A month to go. Until Windows 11 appears, that is, with its initial launch set for Tuesday 5 October. Don’t despair if your PC isn’t immediately upgraded (and, of course, that assumes that it is capable of being upgraded in the first place). Microsoft plans for a long and slow roll-out, apparently upgrading “easy” computers first, and slowly moving into harder and harder territory subsequently. It hopes to have all eligible computers upgraded by the middle of next year.
This is an article on a subject we occasionally see – the authorities seizing cash from a lawful citizen, with no reason to do so other than simply “because they can”. It is at best semi-legal and definitely un-Constitutional theft, but the thieves are wearing badges and carrying guns. In this case, the man who had his money stolen only got it returned after the Washington Post told the authorities they were doing an article on the theft.
There’s also another factor to consider. None of this would have happened if the man did not voluntarily consent to a search of his vehicle, and further volunteer the presence of the cash in the first place. I’m strongly pro-police (well, at least, the honest ones!), but I’ll tell you the same thing that honest police will also tell you (and also all criminal-law attorneys, without exception). No matter how innocent you may be, never, ever, consent to a police officer’s request to search anything, and never ever volunteer any information not narrowly focused on the subject of the interaction with the police officer in the first place.

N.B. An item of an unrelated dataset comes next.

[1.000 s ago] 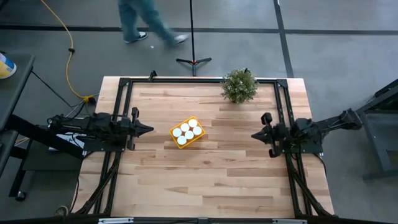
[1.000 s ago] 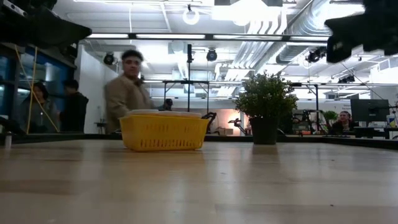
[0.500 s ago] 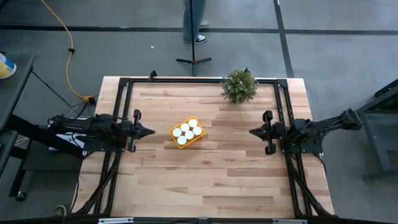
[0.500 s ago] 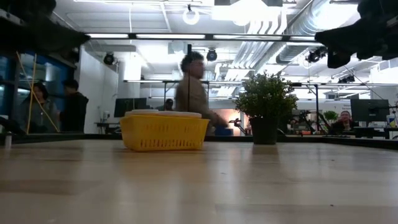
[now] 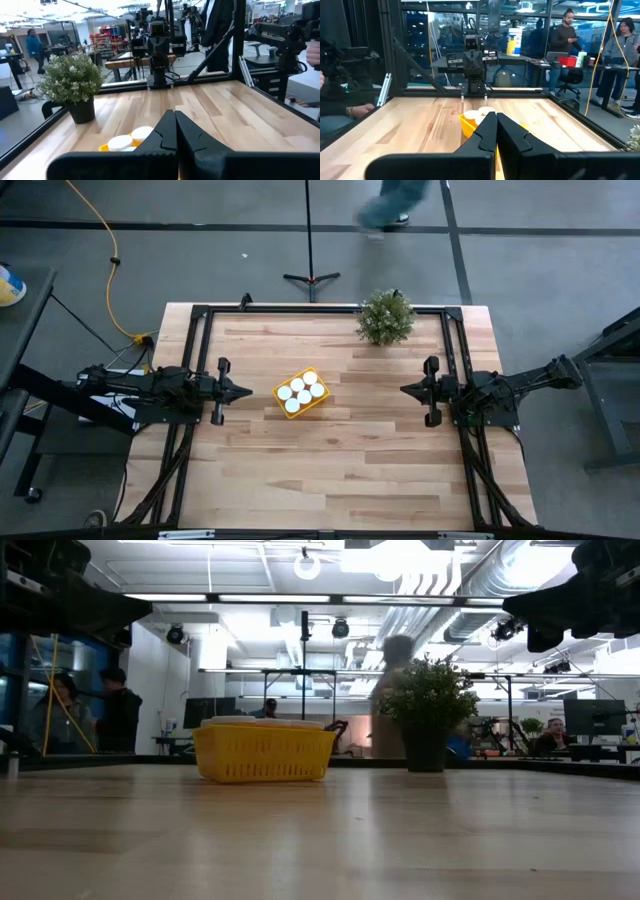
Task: Pick and place pill bottles into a basket
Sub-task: Return to Home Position
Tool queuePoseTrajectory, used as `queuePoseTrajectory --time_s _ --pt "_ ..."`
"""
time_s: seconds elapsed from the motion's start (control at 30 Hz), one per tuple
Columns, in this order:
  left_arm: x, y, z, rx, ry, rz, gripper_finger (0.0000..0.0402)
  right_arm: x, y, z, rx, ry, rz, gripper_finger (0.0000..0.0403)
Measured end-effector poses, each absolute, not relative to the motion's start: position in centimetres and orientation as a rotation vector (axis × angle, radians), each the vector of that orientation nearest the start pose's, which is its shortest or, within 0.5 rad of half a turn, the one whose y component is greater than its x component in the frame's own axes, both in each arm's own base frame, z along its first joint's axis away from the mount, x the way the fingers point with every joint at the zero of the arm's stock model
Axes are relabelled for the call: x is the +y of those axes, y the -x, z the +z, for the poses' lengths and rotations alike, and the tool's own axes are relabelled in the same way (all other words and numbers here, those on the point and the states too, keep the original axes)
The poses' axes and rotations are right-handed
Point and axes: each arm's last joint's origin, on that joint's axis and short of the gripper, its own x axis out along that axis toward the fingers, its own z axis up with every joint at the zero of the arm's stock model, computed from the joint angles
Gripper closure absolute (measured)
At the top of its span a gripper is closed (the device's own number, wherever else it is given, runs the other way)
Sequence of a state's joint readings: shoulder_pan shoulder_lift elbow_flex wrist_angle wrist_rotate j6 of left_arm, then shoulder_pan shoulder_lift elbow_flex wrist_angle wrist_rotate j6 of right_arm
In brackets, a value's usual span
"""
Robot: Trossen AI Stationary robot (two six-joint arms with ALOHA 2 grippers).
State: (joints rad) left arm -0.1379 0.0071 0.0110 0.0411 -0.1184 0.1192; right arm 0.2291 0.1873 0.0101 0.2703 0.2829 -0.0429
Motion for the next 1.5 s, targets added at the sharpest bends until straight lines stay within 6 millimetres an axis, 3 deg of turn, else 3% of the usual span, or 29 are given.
queuePoseTrajectory --time_s 0.8,0.93,1.07,1.5 --pt "-1.0 -9.67 17.01 -0.04 -0.096 -0.02 0.0378 1.63 -10.66 17.68 -0.081 0.035 -0.063 0.0403" --pt "-0.97 -9.68 17.05 -0.044 -0.095 -0.007 0.0363 1.65 -10.66 17.67 -0.081 0.036 -0.059 0.0403" --pt "-0.95 -9.67 17.06 -0.045 -0.095 0.0 0.0379 1.65 -10.66 17.63 -0.077 0.039 -0.059 0.0403" --pt "-0.94 -9.68 17.0 -0.04 -0.076 0.004 0.0374 1.65 -10.68 17.31 -0.045 0.045 -0.058 0.0402"
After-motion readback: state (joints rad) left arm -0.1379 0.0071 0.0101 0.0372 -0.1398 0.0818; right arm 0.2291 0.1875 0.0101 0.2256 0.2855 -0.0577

Allowing a police officer to search your car, for example, might result in your car ripped to shreds and left in pieces by the side of the road. The police aren’t obliged to put it back the way they found it. Even the most lawful of us have no control over what might be found in our vehicles. Even if you know every person who travels with you, do you also know about every mechanic and parking attendant that also accesses your car? Do you even know what you have in your car that you think is lawful, and which might be lawful in your home jurisdiction, but which is not lawful in some other jurisdiction? And so on.
Here’s an article and short video clip of some different flight attendant uniforms. Is it just me, or is there a general trend, all around the world, for flight attendant uniforms to become more drab and institutionalized, with less “personality” than before? A bit like their wearers and employers, perhaps.
Not nearly so drab is ABBA. The band is to make a comeback album and show/tour. The album includes two new songs. As you surely know, ABBA dates back to the 1970s, and disbanded 40 years ago. The four singers are in their early and mid 70s, so they no longer look quite as we remember them, and in recognition of that, their “performance” features “digital avatars” recreating the way they looked in 1979. The album will be released on November 5, and the show will go “live” in London, in May 2022.